Following in the tradition of artists who traveled to idyllic Zoar, Ohio to study and work, the exhibition focuses on time spent there by August Biehle and the myriad stylistic choices he exercised between the years 1915-1940.
Zoar, a popular vacation spot for Clevelanders during the nineteen-teens and twenties, was initially settled by German Lutheran Separatists. The countryside was appealing to both the city folks who sought to escape urban industrialization and artists of German heritage like Biehle. Zoar was a paradise where artists and others could explore their own cultural traditions. Eventually, during the 1930s, Zoar’s picturesque landscapes were transformed by industrialization and a piece of the ‘New Utopia’ was lost. But for Biehle and other artists like William Sommer and William Zorach, Zoar was a paradise for early modern landscape painting.

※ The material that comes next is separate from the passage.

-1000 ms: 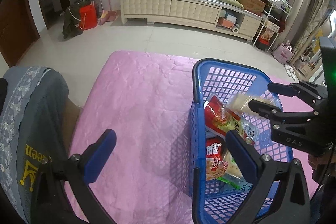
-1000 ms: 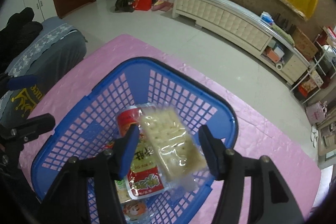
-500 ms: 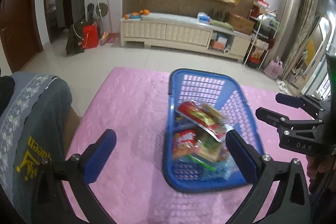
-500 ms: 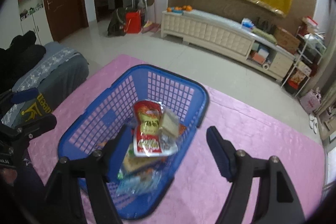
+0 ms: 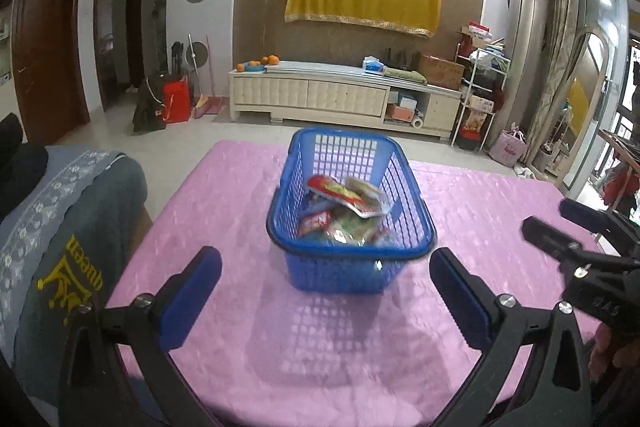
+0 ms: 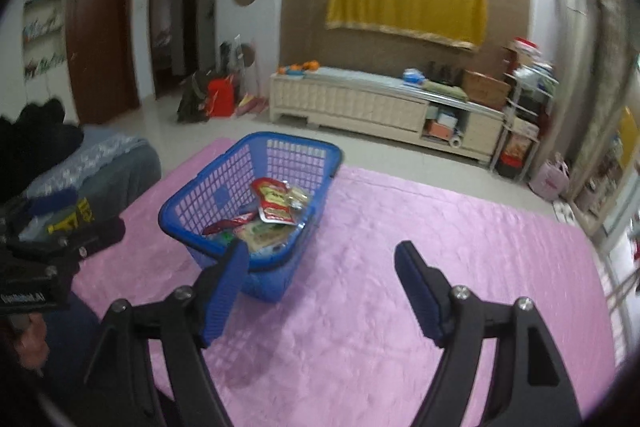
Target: Organize snacks
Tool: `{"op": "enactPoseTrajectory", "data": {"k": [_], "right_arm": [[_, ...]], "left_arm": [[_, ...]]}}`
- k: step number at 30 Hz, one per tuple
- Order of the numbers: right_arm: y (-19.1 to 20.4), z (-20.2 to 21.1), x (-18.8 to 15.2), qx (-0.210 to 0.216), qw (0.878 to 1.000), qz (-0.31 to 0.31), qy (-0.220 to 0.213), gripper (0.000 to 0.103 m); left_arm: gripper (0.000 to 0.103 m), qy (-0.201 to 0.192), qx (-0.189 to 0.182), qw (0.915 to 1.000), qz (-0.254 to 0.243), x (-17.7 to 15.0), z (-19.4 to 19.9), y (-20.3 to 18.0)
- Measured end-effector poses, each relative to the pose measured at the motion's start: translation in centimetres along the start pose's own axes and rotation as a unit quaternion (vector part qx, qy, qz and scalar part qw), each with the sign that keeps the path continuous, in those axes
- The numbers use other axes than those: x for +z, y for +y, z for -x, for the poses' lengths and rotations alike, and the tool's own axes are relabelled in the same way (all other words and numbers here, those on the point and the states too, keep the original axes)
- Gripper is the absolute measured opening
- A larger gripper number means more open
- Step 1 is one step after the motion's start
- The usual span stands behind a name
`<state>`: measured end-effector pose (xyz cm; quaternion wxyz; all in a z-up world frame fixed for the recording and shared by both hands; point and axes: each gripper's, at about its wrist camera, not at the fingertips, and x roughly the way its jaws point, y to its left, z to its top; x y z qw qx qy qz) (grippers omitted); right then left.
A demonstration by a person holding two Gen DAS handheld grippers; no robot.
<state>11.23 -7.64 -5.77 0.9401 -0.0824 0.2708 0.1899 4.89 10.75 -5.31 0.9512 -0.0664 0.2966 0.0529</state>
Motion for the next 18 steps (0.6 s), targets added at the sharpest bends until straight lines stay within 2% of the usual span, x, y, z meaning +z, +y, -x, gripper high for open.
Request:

Featured paintings will highlight developments in Biehle’s landscapes. The influence of Art Nouveau and the Blaue Reiter groups during his stay in Europe characterized Biehle’s early paintings of Zoar with the implementation of mixed mediums, loose lines, and flat, geometric shapes. At the same time, Sommer and Zorach, his new colleagues, infused new ideas of brighter colors and flattened layers of figures into Biehle’s landscapes. However, following the death of his father in 1918, Biehle returned to a method of working and color palette that characterized his earlier works in Munich. Biehle's paintings from the 1920s make up his most distinguished paintings of Zoar, works for which he was often recognized.